Costs for a vertical collector:

• Heat pump 6000 €;
• Drilling work 6000 €;
• Operating costs (electricity): about 400 € per year.

For a horizontal collector:

• Heat pump 6000 €;
• Drilling work 3000 €;
• Operating costs (electricity): about 450 euros per year.

Large expenses will include the purchase of pipes and the payment of workers.

Installation of a flat-plate solar collector (for example, Vitosol 100-F and a 300 l water heater) will cost 3200 €.

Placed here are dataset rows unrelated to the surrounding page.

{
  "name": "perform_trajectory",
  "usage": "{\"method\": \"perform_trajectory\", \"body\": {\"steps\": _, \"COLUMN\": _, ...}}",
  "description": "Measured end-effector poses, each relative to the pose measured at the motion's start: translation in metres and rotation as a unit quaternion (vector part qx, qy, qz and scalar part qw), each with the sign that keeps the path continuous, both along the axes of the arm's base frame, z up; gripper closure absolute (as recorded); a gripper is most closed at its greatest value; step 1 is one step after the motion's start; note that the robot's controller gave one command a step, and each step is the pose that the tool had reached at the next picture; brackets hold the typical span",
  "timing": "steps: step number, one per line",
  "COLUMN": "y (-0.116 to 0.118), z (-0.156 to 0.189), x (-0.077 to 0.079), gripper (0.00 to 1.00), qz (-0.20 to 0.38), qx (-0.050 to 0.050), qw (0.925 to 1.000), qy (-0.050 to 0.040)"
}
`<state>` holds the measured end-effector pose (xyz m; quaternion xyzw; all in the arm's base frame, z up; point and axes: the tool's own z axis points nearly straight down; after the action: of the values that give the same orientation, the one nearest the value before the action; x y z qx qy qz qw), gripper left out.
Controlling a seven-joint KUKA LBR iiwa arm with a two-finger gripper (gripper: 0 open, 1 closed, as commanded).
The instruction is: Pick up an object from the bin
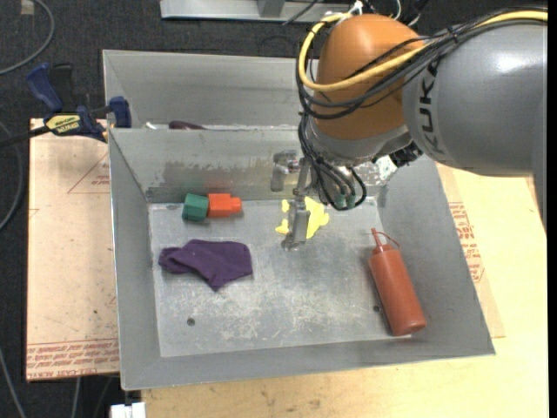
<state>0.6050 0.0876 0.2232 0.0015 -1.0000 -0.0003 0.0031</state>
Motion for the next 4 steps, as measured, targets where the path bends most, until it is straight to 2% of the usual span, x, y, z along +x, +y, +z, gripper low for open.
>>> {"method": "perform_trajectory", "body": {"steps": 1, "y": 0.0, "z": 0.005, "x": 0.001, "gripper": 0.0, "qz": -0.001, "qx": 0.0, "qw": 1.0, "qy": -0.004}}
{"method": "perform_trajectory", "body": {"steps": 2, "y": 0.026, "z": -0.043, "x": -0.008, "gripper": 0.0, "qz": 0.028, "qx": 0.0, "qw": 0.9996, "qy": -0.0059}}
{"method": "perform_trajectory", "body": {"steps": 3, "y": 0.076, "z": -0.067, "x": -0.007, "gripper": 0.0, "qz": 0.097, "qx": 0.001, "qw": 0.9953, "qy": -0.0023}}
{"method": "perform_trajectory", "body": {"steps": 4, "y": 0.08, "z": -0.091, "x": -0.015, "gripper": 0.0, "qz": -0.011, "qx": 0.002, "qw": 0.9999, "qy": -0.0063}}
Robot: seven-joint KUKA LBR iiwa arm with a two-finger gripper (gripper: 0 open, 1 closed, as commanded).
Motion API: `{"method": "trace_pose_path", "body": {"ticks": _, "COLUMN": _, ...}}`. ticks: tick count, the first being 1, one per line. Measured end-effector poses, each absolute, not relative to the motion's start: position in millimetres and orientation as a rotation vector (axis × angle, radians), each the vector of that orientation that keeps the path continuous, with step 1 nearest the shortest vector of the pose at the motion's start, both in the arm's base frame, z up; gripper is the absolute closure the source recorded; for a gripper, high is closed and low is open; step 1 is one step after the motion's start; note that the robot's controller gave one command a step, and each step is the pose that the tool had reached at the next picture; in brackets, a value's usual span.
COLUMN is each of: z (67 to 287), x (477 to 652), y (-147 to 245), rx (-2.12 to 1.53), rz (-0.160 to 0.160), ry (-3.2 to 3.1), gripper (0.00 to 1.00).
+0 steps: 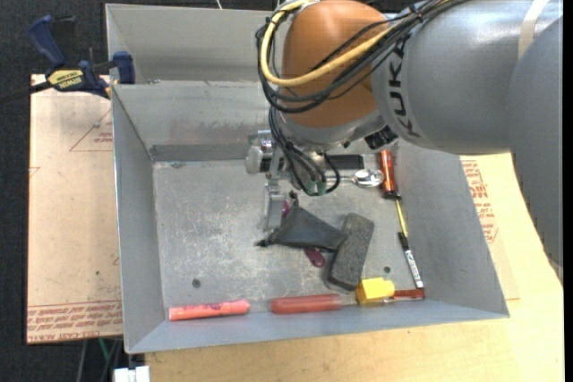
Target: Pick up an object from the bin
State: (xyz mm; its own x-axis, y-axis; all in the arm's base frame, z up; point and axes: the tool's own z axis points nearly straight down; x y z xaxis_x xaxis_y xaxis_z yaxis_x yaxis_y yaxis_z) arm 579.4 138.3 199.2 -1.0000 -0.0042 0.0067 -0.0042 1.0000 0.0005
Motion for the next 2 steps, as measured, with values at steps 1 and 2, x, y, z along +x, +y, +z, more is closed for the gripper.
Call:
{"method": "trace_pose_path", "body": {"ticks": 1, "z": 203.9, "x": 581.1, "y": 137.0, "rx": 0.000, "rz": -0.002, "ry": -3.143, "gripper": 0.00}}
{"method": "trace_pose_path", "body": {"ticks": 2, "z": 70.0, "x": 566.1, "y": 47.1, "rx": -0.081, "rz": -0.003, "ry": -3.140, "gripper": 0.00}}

So let's go from simple to complex. First, we will assemble a simple house heating circuit based on a heat generator, debug it, and gradually add new elements to it that will allow us to increase the efficiency of the installation.

Let's assemble the heating system according to the following diagram:

Scheme of heating a house using a heat generator

1 - heat generator; 2 - indirect heating boiler; 3 - “warm floor” heating system; 4 - hot water supply circuit.

As a result, we received the simplest scheme for heating a house. I shared my thoughts in order to encourage proactive people to develop alternative energy sources. If anyone has any ideas or objections to what is written above, let's share our thoughts, let's accumulate knowledge and experience in this matter, and we will save our environment and make life a little better.

As we see here, the main and only element that heats the coolant is the heat generator. Although the circuit provides only one heating source, it allows for the possibility of further adding additional heating devices. To do this, it is assumed that an indirect heating boiler is used with the possibility of adding or removing heat exchangers.

The use of heating radiators available in the diagram shown in the figure one above is not intended. As you know, the “warm floor” system more effectively copes with the task of heating rooms and allows you to save energy.

Please note: Prices are valid for 2009.